SUPPLIED INFORMATION START

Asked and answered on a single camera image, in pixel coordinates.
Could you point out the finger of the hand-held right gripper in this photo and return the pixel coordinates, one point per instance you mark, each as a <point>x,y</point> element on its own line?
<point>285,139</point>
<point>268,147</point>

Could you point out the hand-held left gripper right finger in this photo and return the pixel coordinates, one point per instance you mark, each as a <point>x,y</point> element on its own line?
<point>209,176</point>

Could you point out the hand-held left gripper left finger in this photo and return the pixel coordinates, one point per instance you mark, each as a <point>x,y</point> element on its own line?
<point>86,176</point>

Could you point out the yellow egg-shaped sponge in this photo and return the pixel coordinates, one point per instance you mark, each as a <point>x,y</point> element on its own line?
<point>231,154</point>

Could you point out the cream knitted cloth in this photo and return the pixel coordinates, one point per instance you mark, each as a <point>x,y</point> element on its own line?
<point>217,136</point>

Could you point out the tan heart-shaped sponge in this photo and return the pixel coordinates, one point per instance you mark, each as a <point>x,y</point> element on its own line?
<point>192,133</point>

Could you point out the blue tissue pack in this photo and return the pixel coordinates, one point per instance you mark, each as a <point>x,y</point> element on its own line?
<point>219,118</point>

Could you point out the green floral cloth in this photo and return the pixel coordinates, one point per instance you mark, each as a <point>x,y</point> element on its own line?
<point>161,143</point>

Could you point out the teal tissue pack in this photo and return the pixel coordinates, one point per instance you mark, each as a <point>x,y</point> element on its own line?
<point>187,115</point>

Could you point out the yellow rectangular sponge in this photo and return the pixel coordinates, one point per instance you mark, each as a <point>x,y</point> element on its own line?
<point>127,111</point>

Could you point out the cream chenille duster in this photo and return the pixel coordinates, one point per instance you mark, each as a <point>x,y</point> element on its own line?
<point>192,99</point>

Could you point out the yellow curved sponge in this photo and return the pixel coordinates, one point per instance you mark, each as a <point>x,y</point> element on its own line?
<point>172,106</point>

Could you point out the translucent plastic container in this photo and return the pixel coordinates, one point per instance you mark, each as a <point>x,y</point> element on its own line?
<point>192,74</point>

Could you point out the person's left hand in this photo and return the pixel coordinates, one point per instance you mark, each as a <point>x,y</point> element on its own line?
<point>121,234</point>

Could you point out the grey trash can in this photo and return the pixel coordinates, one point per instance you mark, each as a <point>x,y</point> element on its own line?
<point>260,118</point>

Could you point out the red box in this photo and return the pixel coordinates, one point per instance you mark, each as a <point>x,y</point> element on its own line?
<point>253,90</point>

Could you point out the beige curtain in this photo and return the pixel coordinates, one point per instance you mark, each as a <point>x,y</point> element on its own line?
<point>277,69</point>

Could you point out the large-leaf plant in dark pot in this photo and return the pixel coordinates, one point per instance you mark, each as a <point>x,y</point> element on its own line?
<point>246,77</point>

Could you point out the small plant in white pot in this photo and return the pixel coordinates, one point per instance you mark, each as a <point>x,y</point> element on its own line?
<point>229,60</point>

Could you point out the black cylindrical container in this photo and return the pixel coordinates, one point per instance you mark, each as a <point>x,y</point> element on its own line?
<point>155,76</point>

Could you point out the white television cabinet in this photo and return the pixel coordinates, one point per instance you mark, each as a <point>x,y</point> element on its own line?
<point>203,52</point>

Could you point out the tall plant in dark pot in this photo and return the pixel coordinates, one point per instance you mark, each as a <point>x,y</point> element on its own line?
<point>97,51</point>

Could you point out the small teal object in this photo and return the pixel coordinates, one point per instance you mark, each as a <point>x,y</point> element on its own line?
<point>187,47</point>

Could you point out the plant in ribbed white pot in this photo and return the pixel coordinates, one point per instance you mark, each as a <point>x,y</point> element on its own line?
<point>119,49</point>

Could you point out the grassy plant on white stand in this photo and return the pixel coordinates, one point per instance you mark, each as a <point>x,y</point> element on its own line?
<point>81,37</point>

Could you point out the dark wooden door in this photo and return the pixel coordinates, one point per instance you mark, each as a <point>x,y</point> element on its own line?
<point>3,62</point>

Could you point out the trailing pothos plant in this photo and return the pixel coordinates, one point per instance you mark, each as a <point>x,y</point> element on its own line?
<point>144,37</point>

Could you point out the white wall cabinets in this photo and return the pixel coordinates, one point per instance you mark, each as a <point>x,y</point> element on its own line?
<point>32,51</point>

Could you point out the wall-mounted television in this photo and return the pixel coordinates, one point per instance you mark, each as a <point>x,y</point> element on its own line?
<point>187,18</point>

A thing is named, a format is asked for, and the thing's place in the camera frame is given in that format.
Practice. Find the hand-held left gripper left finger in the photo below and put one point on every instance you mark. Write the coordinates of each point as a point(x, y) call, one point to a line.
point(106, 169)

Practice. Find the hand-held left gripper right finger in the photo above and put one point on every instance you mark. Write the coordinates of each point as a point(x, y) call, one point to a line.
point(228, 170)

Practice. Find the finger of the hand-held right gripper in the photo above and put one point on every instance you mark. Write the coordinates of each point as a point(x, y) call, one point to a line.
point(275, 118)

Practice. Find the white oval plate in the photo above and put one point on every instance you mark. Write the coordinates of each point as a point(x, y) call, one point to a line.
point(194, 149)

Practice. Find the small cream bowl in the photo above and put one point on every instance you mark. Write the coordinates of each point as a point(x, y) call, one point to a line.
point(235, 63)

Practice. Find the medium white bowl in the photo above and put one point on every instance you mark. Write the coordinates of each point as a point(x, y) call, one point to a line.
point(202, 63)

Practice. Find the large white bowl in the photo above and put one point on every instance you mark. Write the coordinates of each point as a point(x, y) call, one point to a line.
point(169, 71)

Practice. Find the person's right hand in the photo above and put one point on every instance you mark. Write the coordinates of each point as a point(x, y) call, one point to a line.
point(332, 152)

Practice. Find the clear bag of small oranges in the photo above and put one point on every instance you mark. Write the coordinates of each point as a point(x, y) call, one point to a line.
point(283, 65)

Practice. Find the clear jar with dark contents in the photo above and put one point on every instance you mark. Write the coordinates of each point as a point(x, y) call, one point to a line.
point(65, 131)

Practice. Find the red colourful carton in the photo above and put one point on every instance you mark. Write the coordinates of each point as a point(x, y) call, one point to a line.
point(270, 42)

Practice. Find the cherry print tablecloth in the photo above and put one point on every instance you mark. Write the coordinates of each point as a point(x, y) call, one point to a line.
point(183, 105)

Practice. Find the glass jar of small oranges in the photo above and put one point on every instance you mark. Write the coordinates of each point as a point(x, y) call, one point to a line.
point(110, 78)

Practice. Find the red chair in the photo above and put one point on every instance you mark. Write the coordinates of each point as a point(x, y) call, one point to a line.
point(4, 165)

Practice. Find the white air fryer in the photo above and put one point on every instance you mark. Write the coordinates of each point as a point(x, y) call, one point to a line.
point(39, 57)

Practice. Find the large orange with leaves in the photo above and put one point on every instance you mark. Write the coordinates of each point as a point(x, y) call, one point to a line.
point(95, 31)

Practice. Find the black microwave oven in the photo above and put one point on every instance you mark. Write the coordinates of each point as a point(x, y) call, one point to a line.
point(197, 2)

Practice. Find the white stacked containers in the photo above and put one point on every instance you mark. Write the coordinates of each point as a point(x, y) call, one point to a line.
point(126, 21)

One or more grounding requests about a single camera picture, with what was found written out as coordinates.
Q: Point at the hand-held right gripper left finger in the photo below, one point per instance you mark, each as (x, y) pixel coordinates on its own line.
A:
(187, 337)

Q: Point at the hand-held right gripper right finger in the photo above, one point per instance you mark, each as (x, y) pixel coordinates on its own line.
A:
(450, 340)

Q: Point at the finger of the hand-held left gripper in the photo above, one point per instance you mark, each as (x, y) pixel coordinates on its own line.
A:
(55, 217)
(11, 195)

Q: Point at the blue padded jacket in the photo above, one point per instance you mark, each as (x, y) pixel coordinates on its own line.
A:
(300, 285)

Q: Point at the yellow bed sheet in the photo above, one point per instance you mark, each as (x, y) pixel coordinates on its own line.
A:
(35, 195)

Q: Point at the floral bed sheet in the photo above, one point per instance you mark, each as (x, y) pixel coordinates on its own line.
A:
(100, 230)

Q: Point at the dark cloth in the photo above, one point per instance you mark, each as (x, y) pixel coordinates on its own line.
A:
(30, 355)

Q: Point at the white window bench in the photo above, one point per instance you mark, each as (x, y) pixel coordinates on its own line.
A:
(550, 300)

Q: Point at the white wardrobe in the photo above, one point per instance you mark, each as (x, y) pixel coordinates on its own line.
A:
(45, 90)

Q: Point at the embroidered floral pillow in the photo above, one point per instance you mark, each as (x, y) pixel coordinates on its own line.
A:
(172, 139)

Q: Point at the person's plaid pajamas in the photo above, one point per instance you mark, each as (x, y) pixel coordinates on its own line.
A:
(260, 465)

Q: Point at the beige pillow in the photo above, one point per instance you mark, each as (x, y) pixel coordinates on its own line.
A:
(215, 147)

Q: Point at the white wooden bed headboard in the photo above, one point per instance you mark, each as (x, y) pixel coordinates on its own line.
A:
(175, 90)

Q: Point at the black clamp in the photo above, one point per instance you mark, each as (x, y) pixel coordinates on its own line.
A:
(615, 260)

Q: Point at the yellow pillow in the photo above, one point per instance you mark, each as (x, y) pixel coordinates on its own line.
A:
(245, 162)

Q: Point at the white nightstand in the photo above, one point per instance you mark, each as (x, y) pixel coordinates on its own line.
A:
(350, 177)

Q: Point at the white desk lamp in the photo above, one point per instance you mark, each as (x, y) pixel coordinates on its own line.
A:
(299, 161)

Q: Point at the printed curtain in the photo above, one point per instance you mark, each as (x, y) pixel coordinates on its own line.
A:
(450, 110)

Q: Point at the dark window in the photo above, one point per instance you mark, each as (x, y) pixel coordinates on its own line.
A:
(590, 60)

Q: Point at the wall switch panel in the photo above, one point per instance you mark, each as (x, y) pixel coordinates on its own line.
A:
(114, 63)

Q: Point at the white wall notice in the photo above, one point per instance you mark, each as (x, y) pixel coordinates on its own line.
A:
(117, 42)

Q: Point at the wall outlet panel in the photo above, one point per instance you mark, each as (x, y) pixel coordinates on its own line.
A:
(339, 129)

SUPPLIED INFORMATION END

WHAT IS NEEDED: Retype the records above, but only those lines that fall between the line containing "<point>260,118</point>" and the line containing "<point>253,90</point>", with both of those lines included, exactly as written.

EXERCISE RESULT:
<point>260,118</point>

Could you point out the red box in this photo and return the pixel coordinates, one point per instance you mark, each as a <point>x,y</point> element on its own line?
<point>253,90</point>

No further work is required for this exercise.